Abstract Purpose As LCA is widely applied for benchmarking and decision-making, the need to clarify the ambiguity within fundamental methodological issues is imperative. Nutrient substitution, a subcategory of substitution, where credits are given for secondary fertilizer, is one of the common means to solve multi-functionality in LCA studies. This review aims to unravel the unique challenges associated with nutrient substitution, given the increasing relevance attributed to this topic. Methods A systematic review of LCA studies available in Scopus and Web of Science (WoS) has been conducted. Studies about the recovery of nutrients from waste streams to produce fertilizer were scrutinized. As this review focuses on nutrient substitution methodology, only studies applying substitution for secondary fertilizer were included.

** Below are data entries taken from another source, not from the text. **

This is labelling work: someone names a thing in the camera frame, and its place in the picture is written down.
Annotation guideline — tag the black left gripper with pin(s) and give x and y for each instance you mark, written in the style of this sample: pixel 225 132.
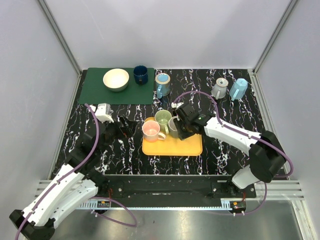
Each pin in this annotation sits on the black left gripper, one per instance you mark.
pixel 120 126

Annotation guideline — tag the yellow plastic tray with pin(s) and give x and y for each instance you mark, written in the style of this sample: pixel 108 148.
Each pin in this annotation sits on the yellow plastic tray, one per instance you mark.
pixel 173 146

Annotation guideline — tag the cream ceramic bowl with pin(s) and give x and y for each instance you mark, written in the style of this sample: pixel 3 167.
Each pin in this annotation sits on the cream ceramic bowl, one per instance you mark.
pixel 116 80

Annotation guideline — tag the pink ceramic mug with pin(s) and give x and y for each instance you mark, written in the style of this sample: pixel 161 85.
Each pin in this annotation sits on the pink ceramic mug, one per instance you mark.
pixel 152 131

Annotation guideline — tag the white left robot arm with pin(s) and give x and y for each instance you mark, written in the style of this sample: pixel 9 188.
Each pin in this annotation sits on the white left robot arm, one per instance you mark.
pixel 75 183

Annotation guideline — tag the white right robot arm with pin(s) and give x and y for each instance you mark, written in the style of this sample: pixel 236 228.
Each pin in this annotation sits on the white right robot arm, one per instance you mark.
pixel 264 150

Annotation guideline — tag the right aluminium frame post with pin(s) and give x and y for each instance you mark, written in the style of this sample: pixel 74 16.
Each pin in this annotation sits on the right aluminium frame post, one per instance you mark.
pixel 275 34

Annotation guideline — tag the aluminium frame post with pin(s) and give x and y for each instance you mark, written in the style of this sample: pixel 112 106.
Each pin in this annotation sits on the aluminium frame post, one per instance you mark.
pixel 59 35
pixel 275 34

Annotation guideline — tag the grey faceted mug white inside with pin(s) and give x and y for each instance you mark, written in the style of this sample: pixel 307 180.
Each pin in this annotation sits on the grey faceted mug white inside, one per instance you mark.
pixel 173 127

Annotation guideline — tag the blue mug orange inside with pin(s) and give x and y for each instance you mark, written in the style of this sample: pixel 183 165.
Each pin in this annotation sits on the blue mug orange inside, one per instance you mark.
pixel 163 84

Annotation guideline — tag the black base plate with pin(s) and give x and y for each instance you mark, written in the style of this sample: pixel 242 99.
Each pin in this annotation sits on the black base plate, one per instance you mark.
pixel 174 187

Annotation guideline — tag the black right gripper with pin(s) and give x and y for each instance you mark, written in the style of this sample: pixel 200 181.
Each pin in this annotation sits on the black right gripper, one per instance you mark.
pixel 181 135

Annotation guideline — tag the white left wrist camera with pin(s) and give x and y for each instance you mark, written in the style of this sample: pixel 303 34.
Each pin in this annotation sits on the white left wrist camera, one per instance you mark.
pixel 102 112

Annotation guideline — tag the left aluminium frame post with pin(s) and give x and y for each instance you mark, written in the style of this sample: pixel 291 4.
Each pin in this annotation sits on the left aluminium frame post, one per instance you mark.
pixel 59 35

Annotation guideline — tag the light blue faceted mug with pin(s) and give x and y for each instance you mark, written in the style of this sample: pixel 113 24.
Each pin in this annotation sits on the light blue faceted mug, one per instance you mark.
pixel 238 89

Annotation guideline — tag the light green ceramic mug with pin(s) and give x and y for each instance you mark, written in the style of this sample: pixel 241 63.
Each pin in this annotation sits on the light green ceramic mug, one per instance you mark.
pixel 162 117

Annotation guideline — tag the green table mat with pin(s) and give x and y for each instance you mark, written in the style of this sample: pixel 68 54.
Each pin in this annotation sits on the green table mat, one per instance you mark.
pixel 95 92

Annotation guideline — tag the slotted cable duct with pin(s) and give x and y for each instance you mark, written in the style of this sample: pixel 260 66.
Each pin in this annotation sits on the slotted cable duct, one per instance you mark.
pixel 160 203

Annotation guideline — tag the dark blue mug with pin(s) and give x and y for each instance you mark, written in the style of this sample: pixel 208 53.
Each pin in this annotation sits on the dark blue mug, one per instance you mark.
pixel 140 73

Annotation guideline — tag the pale grey-blue mug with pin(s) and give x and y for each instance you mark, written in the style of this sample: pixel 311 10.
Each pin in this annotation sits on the pale grey-blue mug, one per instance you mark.
pixel 219 90

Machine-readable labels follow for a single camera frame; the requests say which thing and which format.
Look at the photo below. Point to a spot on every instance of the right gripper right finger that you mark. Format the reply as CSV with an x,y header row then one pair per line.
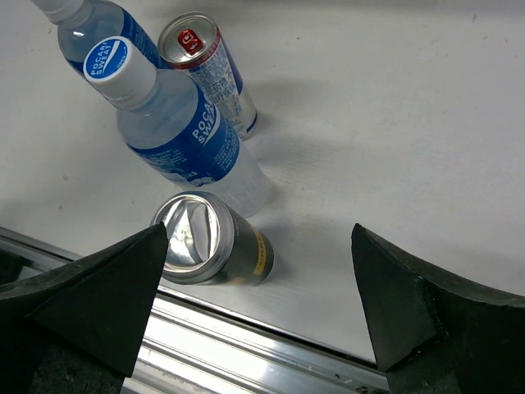
x,y
433,331

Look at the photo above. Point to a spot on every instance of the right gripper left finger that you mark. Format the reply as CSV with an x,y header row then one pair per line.
x,y
76,325

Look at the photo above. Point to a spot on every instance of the black yellow can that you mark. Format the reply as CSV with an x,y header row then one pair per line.
x,y
209,243

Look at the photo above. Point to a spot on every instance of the blue label water bottle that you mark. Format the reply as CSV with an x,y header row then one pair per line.
x,y
167,120
83,23

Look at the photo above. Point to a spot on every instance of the red tab silver can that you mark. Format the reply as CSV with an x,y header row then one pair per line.
x,y
193,44

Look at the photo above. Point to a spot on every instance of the aluminium front rail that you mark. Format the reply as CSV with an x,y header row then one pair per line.
x,y
189,348

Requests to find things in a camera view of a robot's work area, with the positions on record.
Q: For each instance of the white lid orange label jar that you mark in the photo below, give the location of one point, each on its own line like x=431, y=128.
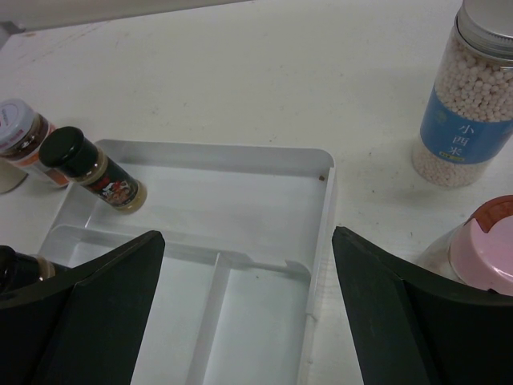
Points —
x=22, y=132

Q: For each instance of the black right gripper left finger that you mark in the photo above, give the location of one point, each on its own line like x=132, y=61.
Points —
x=83, y=326

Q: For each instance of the small black cap spice bottle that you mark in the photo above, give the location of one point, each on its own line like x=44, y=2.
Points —
x=68, y=151

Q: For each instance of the black knob cap grinder bottle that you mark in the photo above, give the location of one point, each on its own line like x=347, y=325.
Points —
x=10, y=177

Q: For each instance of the pink cap seasoning bottle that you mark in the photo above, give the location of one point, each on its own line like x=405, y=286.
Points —
x=478, y=252

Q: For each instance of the blue label sago jar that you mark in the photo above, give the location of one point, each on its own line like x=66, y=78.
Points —
x=468, y=117

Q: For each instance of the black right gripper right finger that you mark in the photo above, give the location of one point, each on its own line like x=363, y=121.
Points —
x=411, y=326

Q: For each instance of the white plastic organizer tray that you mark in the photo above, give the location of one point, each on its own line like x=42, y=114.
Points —
x=245, y=231

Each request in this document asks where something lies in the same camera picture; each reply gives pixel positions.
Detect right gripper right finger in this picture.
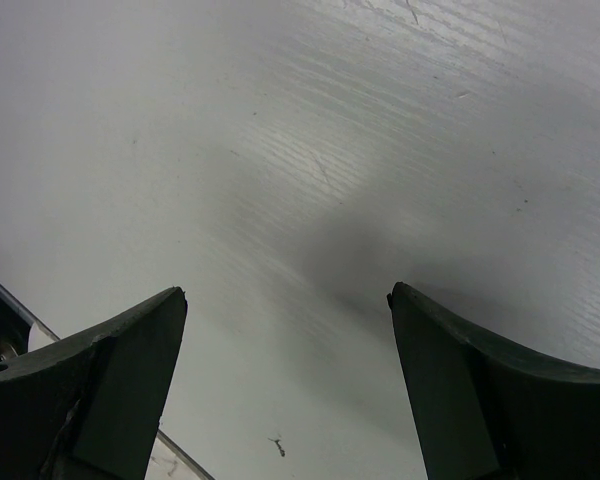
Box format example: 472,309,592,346
387,282,600,479

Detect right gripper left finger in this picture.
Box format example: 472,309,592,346
0,287,187,479

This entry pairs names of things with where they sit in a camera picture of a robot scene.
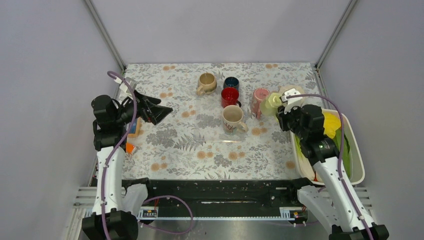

PRISMA checklist has been used for reporting and completeness check of the review. Results are demonstrated from system modeling and explicit substitution procedure perspectives, supplemented by an investigation on sensitivity analysis. Results and discussion As a general caveat, poor documentation and low transparency have been observed. Substitution has been used to model attributional (ALCA) and consequential LCA (CLCA) systems. The choice of functional unit combined with nutrient substitution in ALCA could attribute impacts to other functions than those studied. The determination of system boundary, especially the incorporation of the Use on Land (UoL) stage and avoided UoL emissions, is not always in accordance with the selected system modeling. Furthermore, there is no consensus on calculating the nutrient substitution rate. Single and aggregated factors comprising internal product quality, external-environmental, and external-societal variables have been identified. A prevalent observation among most studies is the absence of a sensitivity analysis pertaining to the nutrient substitution rate. Conclusion The consistency of nutrient substitution cannot be achieved without an unambiguous definition and connotation of substitution and system modeling. The exclusion of the UoL phase not only limits the scope of a study but also fails to reflect quality differences between primary and secondary products. The key lies in elevating awareness regarding the intricacies of nutrient substitution, which consequently necessitates a rigorous definition and integration of influential factors when calculating substitutability.